Three months after the tsunami struck, the people of Aceh, Indonesia, are struggling to put their lives together, according to the nation's officials.

Where homes once stood, children once played and businesses once thrived, more than 200,000 people have been buried and 100,000 more are still missing, presumed dead.

Despite the global outpouring of aid and support for Indonesia and the other nations affected by the disaster, the recovery is a mammoth challenge for the respective governments.

For Indonesia, the worst-hit country, the government has launched an aggressive effort to rebuild the devastated areas in Aceh province.

“We are now trying to make the blueprint for the future,” says Riaz Saehu, Secretary of the Indonesian Consulate General in Washington, D.C.  The Indonesian government has just released a plan to rebuild the area over the next five years using $5 billion in donations. 

The first part was the "Emergency Phase,"  while Saehu said the ‘Rehabilitation Phase’ will begin on Saturday -- the three-month anniversary -- and is scheduled to last for at least the next two years.  The last part, called the "Reconstruction Phase," will take up to five years to complete.

Fight for land
One of the most pressing issues is the relocation of the 800,000 people living in converted buildings and newly built temporary shelters since the magnitude 9.0 earthquake and the waves it spawned struck on Dec. 26, 2004.

While the government initially hoped to create and rebuild communities in areas farther inland, there does not seem to be a general consensus on whether this will be the best option, said Sahadatun Donatirin, Vice Counsel for Press and Protocol at Indonesian Consulate General in New York.

Some of the residents of Aceh do not agree with the government's decision to relocate them because of their ties to their old community, he noted. And for the many people who owned land and homes, it is not easy for them to walk away.

This part of the problem becomes complicated legally because many of the documents that detail ownership and land boundaries were also lost during the disaster.

"Most of the people would like to go back to their old home but the government is trying to discuss this with them," Saehu said.

"It is a very delicate situation because there is land that is owned by people who have passed away and now we have to carefully define who owns what, although we no longer have documents to prove ownership."

Saehu estimates that nearly 80 percent of Aceh's infrastructure, including the local government offices, were damaged.  As a result, all the personal documents and government documents are all gone.

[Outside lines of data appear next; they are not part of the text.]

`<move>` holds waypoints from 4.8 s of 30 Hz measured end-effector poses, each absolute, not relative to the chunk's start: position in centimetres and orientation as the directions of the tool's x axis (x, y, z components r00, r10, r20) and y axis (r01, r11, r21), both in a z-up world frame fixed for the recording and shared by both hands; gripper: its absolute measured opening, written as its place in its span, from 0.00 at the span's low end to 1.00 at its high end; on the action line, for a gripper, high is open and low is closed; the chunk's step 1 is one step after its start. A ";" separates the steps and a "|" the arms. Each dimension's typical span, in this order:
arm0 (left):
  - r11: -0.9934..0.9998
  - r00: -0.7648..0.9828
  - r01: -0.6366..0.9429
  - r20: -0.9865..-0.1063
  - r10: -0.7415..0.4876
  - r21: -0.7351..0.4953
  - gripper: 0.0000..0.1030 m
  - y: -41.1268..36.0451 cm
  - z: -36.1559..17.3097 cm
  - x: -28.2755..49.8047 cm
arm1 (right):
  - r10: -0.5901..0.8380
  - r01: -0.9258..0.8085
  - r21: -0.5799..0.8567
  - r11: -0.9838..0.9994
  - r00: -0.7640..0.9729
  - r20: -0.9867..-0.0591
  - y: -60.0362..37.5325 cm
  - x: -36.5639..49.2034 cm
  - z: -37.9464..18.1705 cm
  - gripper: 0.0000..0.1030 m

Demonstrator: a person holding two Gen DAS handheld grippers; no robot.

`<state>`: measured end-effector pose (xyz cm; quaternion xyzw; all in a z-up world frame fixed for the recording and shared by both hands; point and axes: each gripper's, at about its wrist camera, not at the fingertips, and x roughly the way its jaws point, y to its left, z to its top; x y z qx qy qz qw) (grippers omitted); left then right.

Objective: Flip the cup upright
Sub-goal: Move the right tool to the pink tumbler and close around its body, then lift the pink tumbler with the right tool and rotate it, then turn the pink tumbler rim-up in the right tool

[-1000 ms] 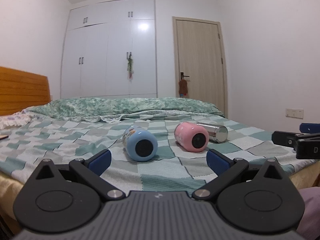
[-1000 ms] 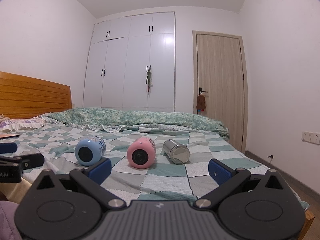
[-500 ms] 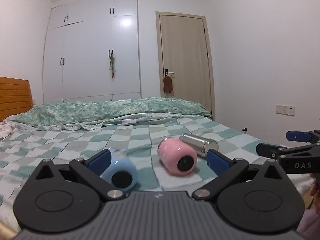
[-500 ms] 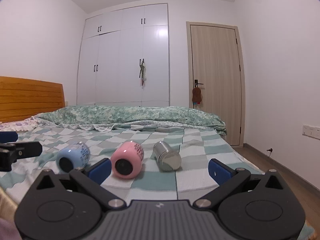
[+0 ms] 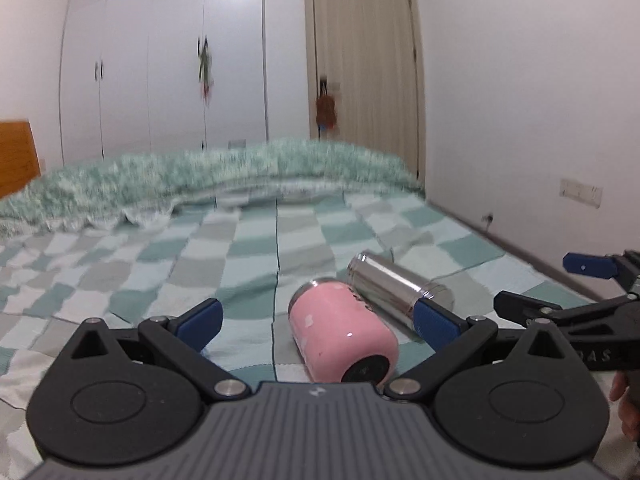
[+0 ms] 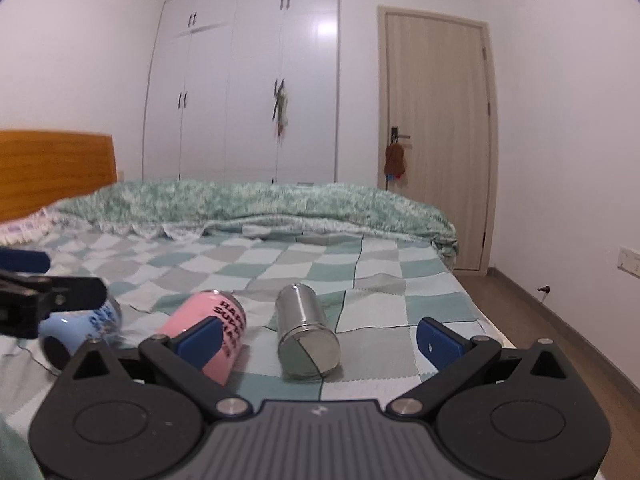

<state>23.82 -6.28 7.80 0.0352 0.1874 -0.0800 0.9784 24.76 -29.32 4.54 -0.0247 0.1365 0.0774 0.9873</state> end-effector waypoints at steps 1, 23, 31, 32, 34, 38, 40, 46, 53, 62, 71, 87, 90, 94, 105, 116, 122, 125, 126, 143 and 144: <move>0.985 0.901 0.171 -0.410 -0.144 0.029 1.00 -6.5 7.8 25.2 | 0.145 -0.162 -0.041 0.986 0.948 -0.283 -29.4 25.6 4.5 1.00; 0.993 0.521 0.072 -0.845 -0.117 -0.093 1.00 -8.1 4.5 43.2 | 0.204 -0.220 0.013 0.975 0.879 -0.432 -31.1 35.9 2.0 1.00; 0.991 0.436 0.110 -0.893 -0.112 -0.071 0.98 -9.5 2.4 43.6 | 0.223 -0.224 0.050 0.973 0.869 -0.442 -31.7 36.4 1.1 1.00; 0.989 0.434 0.123 -0.893 -0.123 -0.076 0.91 -9.6 2.2 43.4 | 0.224 -0.226 0.050 0.973 0.869 -0.442 -31.6 36.4 1.1 1.00; 0.986 0.430 0.128 -0.890 -0.152 -0.106 0.89 -9.6 1.8 43.0 | 0.224 -0.228 0.045 0.973 0.867 -0.446 -31.6 36.2 0.9 1.00; 0.985 0.454 0.120 -0.876 -0.165 -0.123 0.88 -9.4 2.0 42.4 | 0.219 -0.229 0.032 0.973 0.867 -0.448 -31.5 35.8 0.8 1.00; 0.985 0.462 0.109 -0.870 -0.170 -0.134 0.88 -9.1 2.2 42.1 | 0.221 -0.231 0.031 0.973 0.873 -0.436 -31.5 35.3 1.1 1.00; 0.982 0.504 0.124 -0.843 -0.187 -0.144 0.87 -8.7 3.8 39.9 | 0.219 -0.231 0.021 0.973 0.886 -0.408 -31.2 32.8 2.4 1.00; 0.973 0.532 0.149 -0.815 -0.228 -0.175 0.84 -8.3 6.5 34.5 | 0.232 -0.238 0.031 0.971 0.894 -0.384 -30.6 28.0 3.9 1.00; 0.959 0.553 0.197 -0.785 -0.280 -0.204 0.84 -7.2 9.6 25.6 | 0.246 -0.244 0.050 0.968 0.902 -0.354 -30.2 20.5 5.8 1.00; 0.952 0.448 0.211 -0.844 -0.295 -0.221 0.84 -5.8 7.8 19.3 | 0.265 -0.275 0.030 0.961 0.887 -0.377 -29.3 14.5 5.4 1.00; 0.959 0.456 0.184 -0.846 -0.276 -0.214 0.88 -6.7 4.1 22.6 | 0.262 -0.270 0.051 0.961 0.843 -0.469 -29.2 14.9 0.9 1.00; 0.964 0.514 0.213 -0.820 -0.251 -0.161 1.00 -6.8 5.1 21.6 | 0.264 -0.272 0.052 0.961 0.843 -0.468 -29.1 14.9 0.8 1.00; 0.959 0.581 0.234 -0.768 -0.270 -0.160 1.00 -5.8 6.8 19.4 | 0.271 -0.278 0.052 0.959 0.848 -0.456 -28.7 14.4 1.2 1.00; 0.986 0.811 0.164 -0.566 -0.148 -0.022 1.00 -0.3 7.7 13.4 | 0.309 -0.327 0.032 0.945 0.851 -0.424 -25.9 12.6 3.6 1.00; 0.994 0.858 0.107 -0.505 -0.094 -0.003 1.00 6.0 4.3 10.7 | 0.345 -0.385 0.018 0.923 0.805 -0.482 -19.9 12.7 5.3 1.00; 0.990 0.880 0.143 -0.456 -0.133 -0.013 1.00 8.1 2.9 10.4 | 0.313 -0.375 -0.007 0.927 0.784 -0.536 -16.8 13.9 5.7 1.00; 0.985 0.886 0.171 -0.436 -0.158 -0.009 1.00 8.5 2.5 10.6 | 0.285 -0.361 -0.021 0.932 0.769 -0.573 -15.5 14.9 6.0 1.00; 0.983 0.886 0.183 -0.432 -0.169 -0.011 1.00 8.6 2.3 10.7 | 0.276 -0.355 -0.024 0.934 0.765 -0.582 -15.2 15.2 6.1 1.00; 0.953 0.870 0.303 -0.410 -0.274 0.006 1.00 9.3 1.1 15.3 | 0.151 -0.224 0.005 0.975 0.642 -0.752 -12.7 22.5 5.1 1.00; 0.953 0.869 0.304 -0.413 -0.273 0.010 1.00 9.4 1.0 15.6 | 0.135 -0.218 -0.011 0.976 0.639 -0.758 -12.6 23.0 4.9 1.00</move>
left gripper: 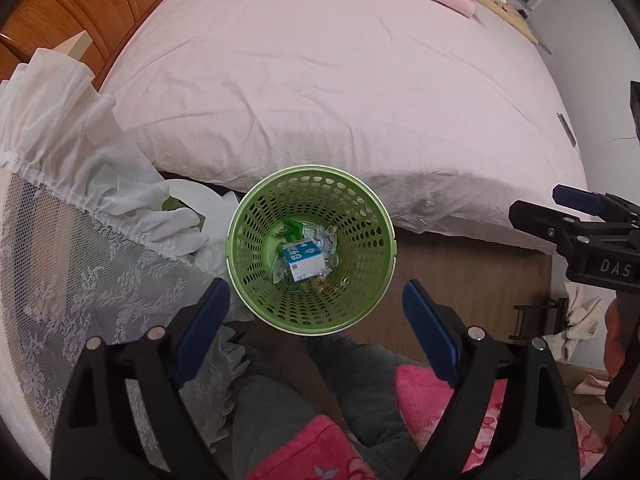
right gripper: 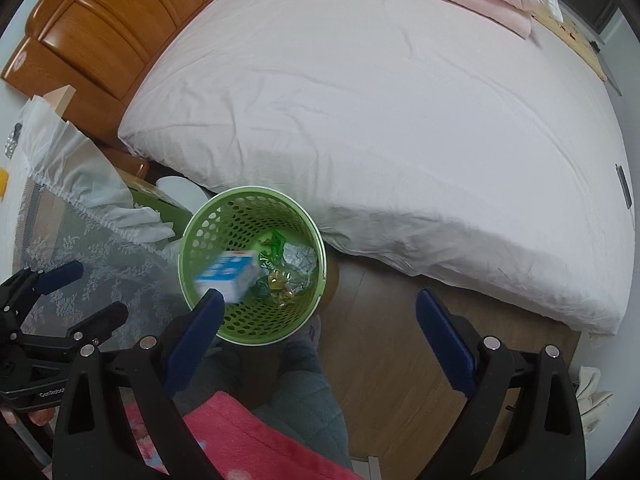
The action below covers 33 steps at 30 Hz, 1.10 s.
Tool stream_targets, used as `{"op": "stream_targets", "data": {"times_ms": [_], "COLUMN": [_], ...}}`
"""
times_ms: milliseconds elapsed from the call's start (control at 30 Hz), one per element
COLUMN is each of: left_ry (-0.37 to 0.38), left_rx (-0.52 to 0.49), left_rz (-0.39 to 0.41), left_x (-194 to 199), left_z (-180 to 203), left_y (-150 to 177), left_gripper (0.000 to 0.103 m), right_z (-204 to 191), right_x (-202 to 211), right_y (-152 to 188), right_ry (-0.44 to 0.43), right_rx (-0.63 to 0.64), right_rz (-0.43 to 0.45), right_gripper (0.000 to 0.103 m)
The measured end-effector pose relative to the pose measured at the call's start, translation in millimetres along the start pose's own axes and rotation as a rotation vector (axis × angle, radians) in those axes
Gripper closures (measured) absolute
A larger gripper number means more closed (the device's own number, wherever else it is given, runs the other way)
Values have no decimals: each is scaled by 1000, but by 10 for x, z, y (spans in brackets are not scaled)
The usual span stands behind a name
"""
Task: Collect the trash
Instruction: 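Carry the milk carton over the wastebasket and open the left tool to drop it, then grasp the crumpled paper with the left tool while the right tool grasps the yellow mesh net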
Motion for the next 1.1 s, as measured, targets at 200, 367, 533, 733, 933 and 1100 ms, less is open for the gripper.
{"op": "stream_targets", "data": {"times_ms": [200,367,533,733,933,1100], "left_ry": [-24,-86,-150,-265,-416,-499], "left_rx": [25,77,190,388,606,747], "left_rz": [47,117,220,358,467,496], "left_x": [212,508,938,1563,2245,2562], "left_z": [-44,-253,-630,-1225,-1940,-2580], "left_y": [-44,-79,-43,180,633,1087], "left_gripper": [10,10,10,10,8,8], "right_z": [-56,-254,-604,-1270,-2175,-2896], "right_x": [9,110,279,614,972,1142], "right_y": [-56,-183,-386,-677,-837,-862], "right_ry": [-26,-58,-107,-206,-316,-381], "right_rx": [-5,36,126,298,523,642], "right_rz": [8,44,94,165,234,271], "right_gripper": [7,7,7,7,6,2]}}
Point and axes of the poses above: each gripper's, at about its wrist camera, not at the fingertips, and x roughly against the way its jaws point, z to its right, y to its underside, the point moved 5 cm from there along -x, roughly the way its jaws point
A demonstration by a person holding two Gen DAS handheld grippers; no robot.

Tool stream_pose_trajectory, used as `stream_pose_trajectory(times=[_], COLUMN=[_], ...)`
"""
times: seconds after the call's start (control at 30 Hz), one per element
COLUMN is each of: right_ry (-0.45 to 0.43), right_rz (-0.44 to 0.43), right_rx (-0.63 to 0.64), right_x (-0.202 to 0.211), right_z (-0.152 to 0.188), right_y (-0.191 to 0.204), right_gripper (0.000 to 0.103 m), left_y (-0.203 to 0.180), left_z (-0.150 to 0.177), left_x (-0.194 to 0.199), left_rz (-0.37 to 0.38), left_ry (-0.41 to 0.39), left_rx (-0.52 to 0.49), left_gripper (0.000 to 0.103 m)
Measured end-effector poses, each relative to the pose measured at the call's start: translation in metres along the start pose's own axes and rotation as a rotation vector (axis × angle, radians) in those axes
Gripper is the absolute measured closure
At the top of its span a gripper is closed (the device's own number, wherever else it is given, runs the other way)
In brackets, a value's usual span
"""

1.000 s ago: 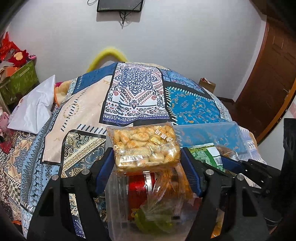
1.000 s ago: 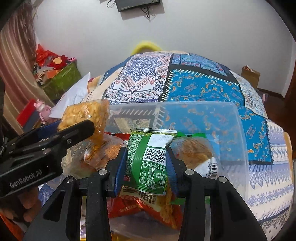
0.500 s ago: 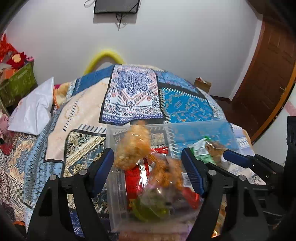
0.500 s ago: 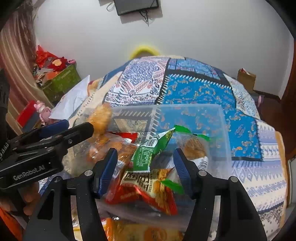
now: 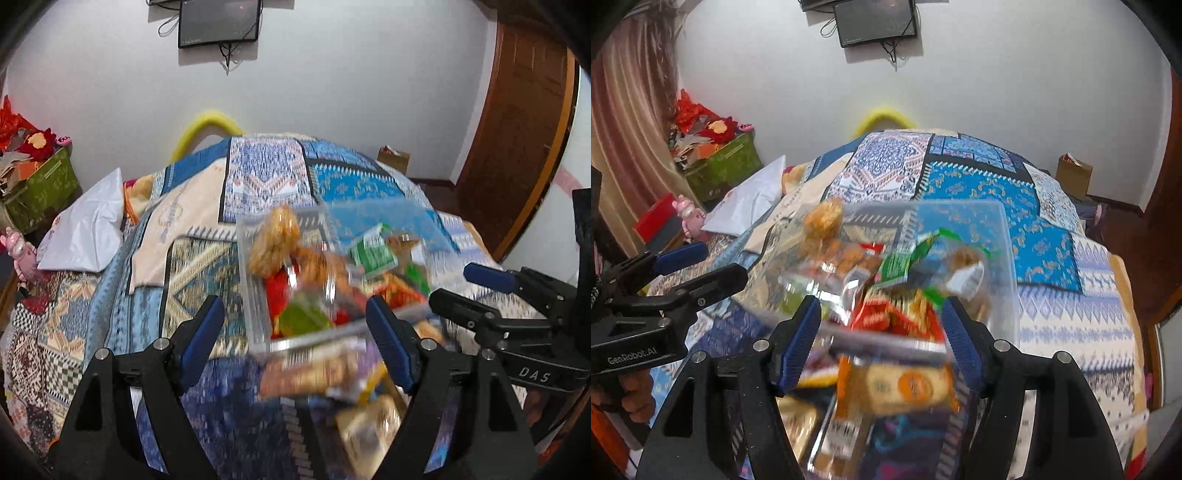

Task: Organize snacks
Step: 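Grasp the cream cake pack with the left gripper while the right grasps the tall cookie roll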

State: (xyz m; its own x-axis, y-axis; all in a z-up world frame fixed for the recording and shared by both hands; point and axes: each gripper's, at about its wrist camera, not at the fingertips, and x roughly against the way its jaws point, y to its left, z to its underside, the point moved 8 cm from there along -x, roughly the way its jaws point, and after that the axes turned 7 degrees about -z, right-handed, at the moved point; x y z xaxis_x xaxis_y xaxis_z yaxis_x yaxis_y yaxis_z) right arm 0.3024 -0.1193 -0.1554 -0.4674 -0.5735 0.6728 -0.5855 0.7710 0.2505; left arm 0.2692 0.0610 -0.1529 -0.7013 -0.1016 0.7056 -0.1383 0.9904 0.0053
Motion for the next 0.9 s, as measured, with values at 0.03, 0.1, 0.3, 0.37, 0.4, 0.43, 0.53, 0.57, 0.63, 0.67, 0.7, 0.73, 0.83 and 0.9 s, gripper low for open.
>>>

And according to Saehu, though all the data are lost, the residents of Aceh are not willing to accept the government’s notion that it is time to start over.

"They don’t understand that it’s all lost, and this is our problem now,” he said.  In the eyes of the living survivors, they still have claims to their land and have little interest in giving up what they have worked for, Saehu explained.

War with the sea
Meantime, for a people whose lives depended on the bountiful ocean, the struggle over land is matched by a mental war over the sea.

“There are so many traumas on the island. The kids are having such a hard time,” Donatirin said.  The diplomat explained that the children on the island are suffer from post-traumatic disorder and many have developed a fear of the water as a result.

But it’s not only specific to children, says Abdul Zainuddin, an Indonesian based in the New York consulate who visited his family shortly after the tragedy.  “Even older people are afraid of the water and the beach.  It’s just not the way it used to be.  Some people get scared when they hear running water in the same room as they are.”      

The Indonesian government, aware of fear about another disaster, have pledged to spend up to 50 percent of its $5 billion to rebuild Aceh city’s infrastructure.  Part of this money will be to build sea walls to reduce the impact of any future tsunamis.

Dealing with the impact and aftereffects of the tsunami has impacted all of the island's 4.5 million residents, Saehu said.  But the rebuilding efforts have just begun and there is a long road ahead.

Saehu said the government is working closely with the residents every step of the way by keeping them informed of procedures and decisions. "Because this is not just about the government, this is about everyone."